EXERCISE OBJECTIVE> Take the records below and print them verbatim up to and including the line that carries "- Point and".

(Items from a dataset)
--- START ---
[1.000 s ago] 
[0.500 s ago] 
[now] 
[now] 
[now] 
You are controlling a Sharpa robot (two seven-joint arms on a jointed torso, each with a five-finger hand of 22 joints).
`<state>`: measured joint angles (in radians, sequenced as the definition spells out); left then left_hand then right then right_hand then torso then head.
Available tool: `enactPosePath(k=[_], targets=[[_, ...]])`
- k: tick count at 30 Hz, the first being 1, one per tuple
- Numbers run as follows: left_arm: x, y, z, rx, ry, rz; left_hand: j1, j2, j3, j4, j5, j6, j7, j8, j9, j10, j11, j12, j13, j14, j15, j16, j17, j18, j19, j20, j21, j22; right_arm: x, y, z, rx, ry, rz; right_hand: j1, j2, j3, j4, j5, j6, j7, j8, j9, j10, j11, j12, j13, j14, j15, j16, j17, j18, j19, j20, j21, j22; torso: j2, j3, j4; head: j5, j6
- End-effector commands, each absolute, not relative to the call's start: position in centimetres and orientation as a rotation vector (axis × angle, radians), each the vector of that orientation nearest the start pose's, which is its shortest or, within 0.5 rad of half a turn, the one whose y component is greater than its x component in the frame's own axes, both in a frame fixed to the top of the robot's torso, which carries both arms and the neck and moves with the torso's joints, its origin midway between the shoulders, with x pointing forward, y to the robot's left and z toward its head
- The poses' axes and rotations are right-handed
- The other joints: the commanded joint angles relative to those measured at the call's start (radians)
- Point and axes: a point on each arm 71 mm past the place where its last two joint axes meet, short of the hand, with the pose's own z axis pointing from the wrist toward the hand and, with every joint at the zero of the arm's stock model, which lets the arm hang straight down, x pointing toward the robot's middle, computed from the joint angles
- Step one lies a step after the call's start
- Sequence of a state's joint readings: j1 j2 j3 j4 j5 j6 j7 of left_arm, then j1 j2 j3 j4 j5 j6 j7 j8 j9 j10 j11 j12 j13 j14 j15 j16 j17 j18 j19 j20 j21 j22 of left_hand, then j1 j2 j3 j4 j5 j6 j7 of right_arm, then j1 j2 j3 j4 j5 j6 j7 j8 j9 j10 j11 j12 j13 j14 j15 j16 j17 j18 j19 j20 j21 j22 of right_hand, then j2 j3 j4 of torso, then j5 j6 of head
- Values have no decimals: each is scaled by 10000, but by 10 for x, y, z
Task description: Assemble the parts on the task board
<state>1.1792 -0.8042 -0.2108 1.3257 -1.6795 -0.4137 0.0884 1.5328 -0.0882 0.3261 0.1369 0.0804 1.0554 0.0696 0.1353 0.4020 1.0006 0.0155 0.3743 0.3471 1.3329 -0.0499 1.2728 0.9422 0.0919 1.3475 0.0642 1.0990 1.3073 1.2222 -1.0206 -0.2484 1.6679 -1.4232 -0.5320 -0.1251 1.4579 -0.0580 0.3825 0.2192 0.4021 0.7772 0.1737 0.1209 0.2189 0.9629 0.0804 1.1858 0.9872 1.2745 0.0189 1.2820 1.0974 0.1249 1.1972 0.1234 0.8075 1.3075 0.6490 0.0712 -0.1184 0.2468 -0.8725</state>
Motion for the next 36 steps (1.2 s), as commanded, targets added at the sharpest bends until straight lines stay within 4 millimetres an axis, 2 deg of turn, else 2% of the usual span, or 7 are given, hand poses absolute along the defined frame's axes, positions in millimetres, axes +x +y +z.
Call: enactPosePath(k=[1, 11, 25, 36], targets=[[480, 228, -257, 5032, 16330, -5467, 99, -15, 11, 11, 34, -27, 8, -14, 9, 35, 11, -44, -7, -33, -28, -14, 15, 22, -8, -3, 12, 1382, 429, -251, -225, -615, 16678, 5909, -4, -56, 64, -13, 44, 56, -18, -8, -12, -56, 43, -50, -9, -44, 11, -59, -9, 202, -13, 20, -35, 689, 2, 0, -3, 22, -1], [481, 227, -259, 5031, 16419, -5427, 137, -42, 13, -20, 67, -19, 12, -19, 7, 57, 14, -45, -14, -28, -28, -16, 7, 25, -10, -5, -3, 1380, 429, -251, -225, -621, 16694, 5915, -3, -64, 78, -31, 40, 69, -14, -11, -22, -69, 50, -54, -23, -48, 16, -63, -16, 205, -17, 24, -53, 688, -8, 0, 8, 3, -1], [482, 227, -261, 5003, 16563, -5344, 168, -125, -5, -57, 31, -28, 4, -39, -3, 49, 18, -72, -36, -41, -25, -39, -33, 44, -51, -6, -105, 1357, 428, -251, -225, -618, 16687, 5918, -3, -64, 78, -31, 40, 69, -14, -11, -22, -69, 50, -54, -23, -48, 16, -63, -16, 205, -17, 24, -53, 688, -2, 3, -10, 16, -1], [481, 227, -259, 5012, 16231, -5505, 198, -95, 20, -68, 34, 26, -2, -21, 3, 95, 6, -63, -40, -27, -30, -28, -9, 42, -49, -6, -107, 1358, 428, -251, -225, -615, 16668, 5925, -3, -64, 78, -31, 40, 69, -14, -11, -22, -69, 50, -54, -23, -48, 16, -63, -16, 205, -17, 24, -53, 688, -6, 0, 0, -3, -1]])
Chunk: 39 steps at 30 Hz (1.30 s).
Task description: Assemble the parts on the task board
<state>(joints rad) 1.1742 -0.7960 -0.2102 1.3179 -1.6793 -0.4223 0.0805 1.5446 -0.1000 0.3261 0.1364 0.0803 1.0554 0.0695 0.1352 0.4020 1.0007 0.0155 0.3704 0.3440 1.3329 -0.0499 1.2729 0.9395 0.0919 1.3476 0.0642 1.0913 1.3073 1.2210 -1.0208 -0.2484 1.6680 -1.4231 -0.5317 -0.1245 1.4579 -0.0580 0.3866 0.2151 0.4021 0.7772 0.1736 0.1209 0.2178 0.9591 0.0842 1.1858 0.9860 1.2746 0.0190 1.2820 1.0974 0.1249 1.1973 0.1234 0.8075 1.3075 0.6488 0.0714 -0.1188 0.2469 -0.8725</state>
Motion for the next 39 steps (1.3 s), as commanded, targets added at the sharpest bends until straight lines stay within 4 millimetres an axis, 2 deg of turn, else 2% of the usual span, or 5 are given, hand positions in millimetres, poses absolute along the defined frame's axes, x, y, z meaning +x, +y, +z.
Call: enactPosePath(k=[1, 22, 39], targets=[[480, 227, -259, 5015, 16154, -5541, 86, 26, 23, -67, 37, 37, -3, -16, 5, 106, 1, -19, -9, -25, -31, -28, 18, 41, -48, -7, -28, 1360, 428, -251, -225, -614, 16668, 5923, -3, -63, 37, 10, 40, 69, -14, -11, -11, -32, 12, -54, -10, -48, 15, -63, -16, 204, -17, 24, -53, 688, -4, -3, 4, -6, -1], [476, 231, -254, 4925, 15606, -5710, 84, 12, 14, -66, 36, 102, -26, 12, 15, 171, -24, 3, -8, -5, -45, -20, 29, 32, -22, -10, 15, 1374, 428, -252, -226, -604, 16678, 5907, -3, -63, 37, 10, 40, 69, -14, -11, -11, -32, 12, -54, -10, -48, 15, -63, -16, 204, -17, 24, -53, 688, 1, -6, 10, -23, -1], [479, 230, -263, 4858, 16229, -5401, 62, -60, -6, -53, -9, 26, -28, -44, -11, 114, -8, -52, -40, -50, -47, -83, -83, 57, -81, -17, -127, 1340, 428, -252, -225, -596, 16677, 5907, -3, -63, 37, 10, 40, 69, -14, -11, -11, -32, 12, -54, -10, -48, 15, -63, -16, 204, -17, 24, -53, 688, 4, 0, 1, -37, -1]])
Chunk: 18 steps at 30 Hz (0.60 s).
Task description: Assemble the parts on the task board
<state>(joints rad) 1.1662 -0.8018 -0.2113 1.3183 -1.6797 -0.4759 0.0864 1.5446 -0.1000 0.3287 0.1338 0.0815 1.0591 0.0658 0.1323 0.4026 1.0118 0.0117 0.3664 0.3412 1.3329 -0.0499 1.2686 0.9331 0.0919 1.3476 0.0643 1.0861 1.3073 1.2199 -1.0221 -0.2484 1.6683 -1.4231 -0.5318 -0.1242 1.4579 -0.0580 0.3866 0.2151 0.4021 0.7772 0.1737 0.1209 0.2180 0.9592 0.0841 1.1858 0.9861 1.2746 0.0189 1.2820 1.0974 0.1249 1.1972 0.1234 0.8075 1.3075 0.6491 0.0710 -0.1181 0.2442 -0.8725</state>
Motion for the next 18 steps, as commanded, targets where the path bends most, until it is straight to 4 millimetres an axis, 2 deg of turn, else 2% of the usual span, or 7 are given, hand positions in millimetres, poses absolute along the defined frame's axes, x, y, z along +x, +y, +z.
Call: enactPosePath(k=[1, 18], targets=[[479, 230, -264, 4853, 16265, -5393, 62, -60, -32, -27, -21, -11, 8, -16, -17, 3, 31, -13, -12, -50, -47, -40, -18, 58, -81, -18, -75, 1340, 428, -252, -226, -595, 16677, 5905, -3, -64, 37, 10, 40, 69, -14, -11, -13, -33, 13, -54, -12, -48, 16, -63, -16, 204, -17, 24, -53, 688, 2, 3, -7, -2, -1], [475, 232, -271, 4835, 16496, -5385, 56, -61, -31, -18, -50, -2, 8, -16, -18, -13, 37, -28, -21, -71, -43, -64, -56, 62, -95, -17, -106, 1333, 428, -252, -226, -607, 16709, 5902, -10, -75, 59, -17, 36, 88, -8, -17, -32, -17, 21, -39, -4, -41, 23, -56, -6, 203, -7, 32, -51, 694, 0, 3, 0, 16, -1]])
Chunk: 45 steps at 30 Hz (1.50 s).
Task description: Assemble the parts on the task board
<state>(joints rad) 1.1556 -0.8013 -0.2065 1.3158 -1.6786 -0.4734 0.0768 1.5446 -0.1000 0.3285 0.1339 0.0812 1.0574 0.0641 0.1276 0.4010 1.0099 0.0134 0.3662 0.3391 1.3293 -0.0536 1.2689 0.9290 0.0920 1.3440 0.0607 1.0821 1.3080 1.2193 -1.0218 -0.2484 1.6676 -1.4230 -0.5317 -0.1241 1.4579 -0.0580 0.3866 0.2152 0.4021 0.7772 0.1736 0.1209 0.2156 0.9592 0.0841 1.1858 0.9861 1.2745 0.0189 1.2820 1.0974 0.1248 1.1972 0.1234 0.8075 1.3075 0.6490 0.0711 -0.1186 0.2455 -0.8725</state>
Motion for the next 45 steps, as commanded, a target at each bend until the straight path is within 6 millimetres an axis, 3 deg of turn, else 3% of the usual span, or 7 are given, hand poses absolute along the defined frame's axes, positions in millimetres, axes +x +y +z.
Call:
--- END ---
EXERCISE RESPONSE>
[1.000 s ago] 
[0.500 s ago] 
[now] 
[now] 
[now] 
You are controlling a Sharpa robot (two seven-joint arms on a jointed torso, each with a five-finger hand of 22 joints).
`<state>`: measured joint angles (in radians, sequenced as the definition spells out); left then left_hand then right then right_hand then torso then head.
Available tool: `enactPosePath(k=[_], targets=[[_, ...]])`
- k: tick count at 30 Hz, the first being 1, one per tuple
- Numbers run as follows: left_arm: x, y, z, rx, ry, rz; left_hand: j1, j2, j3, j4, j5, j6, j7, j8, j9, j10, j11, j12, j13, j14, j15, j16, j17, j18, j19, j20, j21, j22; right_arm: x, y, z, rx, ry, rz; right_hand: j1, j2, j3, j4, j5, j6, j7, j8, j9, j10, j11, j12, j13, j14, j15, j16, j17, j18, j19, j20, j21, j22; torso: j2, j3, j4; head: j5, j6
- End-effector commands, each absolute, not relative to the call's start: position in centimetres and orientation as a rotation vector (axis × angle, radians), each the vector of that orientation nearest the start pose's, which is its shortest or, within 0.5 rad of half a turn, the one whose y component is greater than its x component in the frame's own axes, both in a frame fixed to the top of the robot's torso, which carries both arms and the neck and moves with the torso's joints, its origin midway between the shoulders, with x pointing forward, y to the robot's left and z toward its head
- The poses' axes and rotations are right-handed
- The other joints: the commanded joint angles relative to those measured at the call's start (radians)
- Point and axes: a point on each arm 71 mm past the place where its last two joint axes meet, short of the hand, with the pose's own z axis pointing from the wrist toward the hand and, with every joint at the zero of the arm's stock model, which lets the arm hang straight down, x pointing toward the robot's middle, computed from the joint angles

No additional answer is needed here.